The House voted 89-0 to back legislation that would make such violations by sports agents into felonies. The proposal, backed by the athletic directors of the University of Arkansas and the University of Central Arkansas, is aimed at preventing controversies that have hit other college football programs around the nation.

“There is a clear and present danger to college athletics today, and that is we are one impressionable 18-, 19-, 20-, 21- and 22-year-old and an unscrupulous agent or intermediary (away from) making a bad decision that puts college athletics at risk,” Republican Rep. David Sanders of Little Rock, the bill’s sponsor, told the House.

Enticing student-athletes with cash or gifts is already a misdemeanor in Arkansas, but the measure would make it a felony punishable by up to a $10,000 fine and up to six years in jail. The bill also increases the maximum civil fines the attorney general may seek from $50,000 to $250,000.

The measure, which also is backed by Attorney General Dustin McDaniel, would require agents to notify a school before contacting a student-athlete.

Arkansas’ proposal follows high-profile controversies involving college football players in other states. They include former Heisman winner Reggie Bush, who returned his trophy last year after the NCAA ruled that he and his family received cash and gifts while he was at Southern California.
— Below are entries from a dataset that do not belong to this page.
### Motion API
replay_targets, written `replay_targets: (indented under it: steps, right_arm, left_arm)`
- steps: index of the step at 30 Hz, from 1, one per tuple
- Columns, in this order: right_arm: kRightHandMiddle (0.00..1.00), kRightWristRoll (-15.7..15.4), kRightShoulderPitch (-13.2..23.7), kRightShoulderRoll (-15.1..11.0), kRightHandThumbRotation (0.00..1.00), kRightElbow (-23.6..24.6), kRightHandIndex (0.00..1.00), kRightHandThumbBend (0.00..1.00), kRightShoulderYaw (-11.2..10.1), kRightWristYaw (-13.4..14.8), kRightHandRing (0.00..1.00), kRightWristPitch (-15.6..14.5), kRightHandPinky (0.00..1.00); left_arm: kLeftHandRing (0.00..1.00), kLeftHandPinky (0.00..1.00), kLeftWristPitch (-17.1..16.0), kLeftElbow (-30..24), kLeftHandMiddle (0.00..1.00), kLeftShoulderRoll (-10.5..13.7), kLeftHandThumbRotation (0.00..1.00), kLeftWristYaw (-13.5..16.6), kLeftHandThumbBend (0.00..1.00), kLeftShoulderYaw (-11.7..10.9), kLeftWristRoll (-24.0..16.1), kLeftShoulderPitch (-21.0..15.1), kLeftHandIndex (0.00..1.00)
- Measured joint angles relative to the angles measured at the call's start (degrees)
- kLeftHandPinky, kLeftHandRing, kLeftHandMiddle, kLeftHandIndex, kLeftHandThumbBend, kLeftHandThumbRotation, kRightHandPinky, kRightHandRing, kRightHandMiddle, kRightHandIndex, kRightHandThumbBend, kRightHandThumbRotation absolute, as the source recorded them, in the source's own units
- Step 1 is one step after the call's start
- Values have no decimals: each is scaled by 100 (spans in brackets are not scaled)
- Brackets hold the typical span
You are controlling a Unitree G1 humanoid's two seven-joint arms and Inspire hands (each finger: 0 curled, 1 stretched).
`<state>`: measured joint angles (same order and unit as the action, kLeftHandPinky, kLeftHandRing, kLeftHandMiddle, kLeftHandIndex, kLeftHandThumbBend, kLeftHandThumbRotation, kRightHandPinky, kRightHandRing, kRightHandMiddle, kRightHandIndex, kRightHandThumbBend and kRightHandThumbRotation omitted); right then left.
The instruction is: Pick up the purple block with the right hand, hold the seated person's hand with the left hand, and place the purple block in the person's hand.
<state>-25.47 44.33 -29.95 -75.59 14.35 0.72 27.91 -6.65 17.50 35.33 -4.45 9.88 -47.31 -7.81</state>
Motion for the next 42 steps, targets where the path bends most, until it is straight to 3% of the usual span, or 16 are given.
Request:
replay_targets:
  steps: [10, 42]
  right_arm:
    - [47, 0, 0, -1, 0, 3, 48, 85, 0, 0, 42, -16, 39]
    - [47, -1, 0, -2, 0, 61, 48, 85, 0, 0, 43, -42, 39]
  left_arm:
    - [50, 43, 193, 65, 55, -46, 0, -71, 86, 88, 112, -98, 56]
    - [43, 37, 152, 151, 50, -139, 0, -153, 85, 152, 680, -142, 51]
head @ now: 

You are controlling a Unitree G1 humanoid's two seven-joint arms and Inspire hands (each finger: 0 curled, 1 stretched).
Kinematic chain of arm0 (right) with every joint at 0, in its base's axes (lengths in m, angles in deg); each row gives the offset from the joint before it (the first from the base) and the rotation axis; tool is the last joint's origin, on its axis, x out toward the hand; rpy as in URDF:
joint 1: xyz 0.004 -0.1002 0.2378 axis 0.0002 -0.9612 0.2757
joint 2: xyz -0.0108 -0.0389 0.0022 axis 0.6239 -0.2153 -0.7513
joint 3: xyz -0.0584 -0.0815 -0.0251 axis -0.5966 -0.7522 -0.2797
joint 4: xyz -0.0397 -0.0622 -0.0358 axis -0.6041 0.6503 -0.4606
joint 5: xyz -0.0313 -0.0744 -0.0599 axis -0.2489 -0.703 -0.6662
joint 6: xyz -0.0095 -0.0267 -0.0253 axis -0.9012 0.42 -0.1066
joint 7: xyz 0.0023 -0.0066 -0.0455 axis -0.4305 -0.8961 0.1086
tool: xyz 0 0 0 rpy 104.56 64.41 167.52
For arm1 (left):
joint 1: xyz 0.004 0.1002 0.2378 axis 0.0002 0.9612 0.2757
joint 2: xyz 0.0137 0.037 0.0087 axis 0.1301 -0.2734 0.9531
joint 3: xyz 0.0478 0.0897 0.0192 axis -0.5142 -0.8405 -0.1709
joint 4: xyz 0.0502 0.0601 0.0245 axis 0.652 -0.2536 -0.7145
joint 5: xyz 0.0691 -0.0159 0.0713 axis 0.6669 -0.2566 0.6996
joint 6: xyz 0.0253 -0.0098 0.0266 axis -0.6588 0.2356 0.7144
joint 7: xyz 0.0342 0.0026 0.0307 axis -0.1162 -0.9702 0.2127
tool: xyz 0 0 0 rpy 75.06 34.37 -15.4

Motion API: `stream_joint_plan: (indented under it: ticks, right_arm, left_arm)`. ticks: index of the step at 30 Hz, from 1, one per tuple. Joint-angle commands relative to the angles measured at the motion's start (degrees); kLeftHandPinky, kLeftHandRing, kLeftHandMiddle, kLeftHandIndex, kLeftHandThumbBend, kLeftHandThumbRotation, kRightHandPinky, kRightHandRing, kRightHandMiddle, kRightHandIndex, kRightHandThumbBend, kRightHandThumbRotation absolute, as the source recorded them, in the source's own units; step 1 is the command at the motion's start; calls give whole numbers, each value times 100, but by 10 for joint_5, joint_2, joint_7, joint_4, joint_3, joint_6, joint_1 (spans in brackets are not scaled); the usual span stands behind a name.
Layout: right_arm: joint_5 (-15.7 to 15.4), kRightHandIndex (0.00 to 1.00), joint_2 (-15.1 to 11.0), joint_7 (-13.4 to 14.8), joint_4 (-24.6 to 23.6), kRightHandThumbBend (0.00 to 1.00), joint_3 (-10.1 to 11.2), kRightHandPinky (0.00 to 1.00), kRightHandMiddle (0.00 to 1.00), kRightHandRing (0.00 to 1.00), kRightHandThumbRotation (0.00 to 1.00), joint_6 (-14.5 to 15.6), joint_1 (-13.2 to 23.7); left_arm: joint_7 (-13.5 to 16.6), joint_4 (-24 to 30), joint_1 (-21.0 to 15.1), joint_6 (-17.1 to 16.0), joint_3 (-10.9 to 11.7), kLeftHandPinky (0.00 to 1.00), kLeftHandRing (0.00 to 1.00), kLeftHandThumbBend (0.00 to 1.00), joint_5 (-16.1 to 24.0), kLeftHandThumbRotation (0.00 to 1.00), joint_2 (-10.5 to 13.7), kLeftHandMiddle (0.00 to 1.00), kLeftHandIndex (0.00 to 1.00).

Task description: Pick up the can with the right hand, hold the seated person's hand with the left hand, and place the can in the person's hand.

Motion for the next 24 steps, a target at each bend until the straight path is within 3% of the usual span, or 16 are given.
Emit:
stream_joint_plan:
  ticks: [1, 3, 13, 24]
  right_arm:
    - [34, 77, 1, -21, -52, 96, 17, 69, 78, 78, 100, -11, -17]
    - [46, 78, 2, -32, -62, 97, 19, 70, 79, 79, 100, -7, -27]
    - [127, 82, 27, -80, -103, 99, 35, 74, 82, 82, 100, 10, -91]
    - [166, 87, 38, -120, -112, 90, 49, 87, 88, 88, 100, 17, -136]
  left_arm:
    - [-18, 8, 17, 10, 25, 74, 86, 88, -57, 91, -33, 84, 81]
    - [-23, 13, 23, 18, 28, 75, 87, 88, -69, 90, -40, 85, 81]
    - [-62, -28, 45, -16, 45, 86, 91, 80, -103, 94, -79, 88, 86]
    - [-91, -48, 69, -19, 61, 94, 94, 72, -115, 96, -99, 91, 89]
NCAA officials also determined that Auburn quarterback Cam Newton’s father tried to peddle him to Mississippi State for cash. But the NCAA cleared Newton to play because it found no evidence that he or Auburn knew about Cecil Newton’s pay-for-play scheme. He went on to win the Heisman and lead his team to a national title.

The measure now heads to the Senate. It was approved by the House while some lawmakers cut short their week because of snow that blanked Arkansas. The Senate adjourned until Monday to give senators time to return home, though some lawmakers said they planned to stay in town and ride out the weather. The House, however, planned to return to the Capitol on Thursday morning.

In other business, the House approved legislation that would penalize Arkansans who use false diplomas to land jobs or promotions. The proposal by Rep. Kathy Webb, D-Little Rock, would impose up to $1,000 in fines for people who misrepresent their academic achievements. The bill also would require some post-secondary education institutions to secure accreditation before they could become certified through a state higher education board.

House lawmakers also voted to require state employees to completely terminate their work in order to receive retirement benefits. The proposal by Rep. Allen Kerr, R-Little Rock, would require state employees to have “ceased performing any services for the employer,” except for any unpaid work related to transfer of their duties, in order to get the benefits.

The measure, which mirrors a regulation enacted by the Arkansas Public Retirement System, was in response to revelations in 2009 that some officials “retired” by taking themselves off the payroll but continued to work before returning to the payroll. A 1999 law allowed elected officials and government employees to file for retirement, go at least 30 days without a paycheck, then return to their jobs.

Legislation making changes to the state’s lottery law also advanced from the House Rules Committee. It would require more detailed annual reports from the Lottery Commission. The legislation, however, did not recommend any changes to the amounts of the college scholarships funded by the lottery. The lottery’s legislative oversight committee last year delayed making any recommendations on possible scholarship changes and is still looking at the issue.

The proposal also recommended changing the lottery-funded scholarship to eliminate stricter eligibility requirements for students who graduate from schools the state has identified as grade inflaters. At those schools, 20 percent or more of students earned an A or B in math courses but scored below proficiency levels on corresponding state exams. The stricter eligibility requirements are set to take effect next year.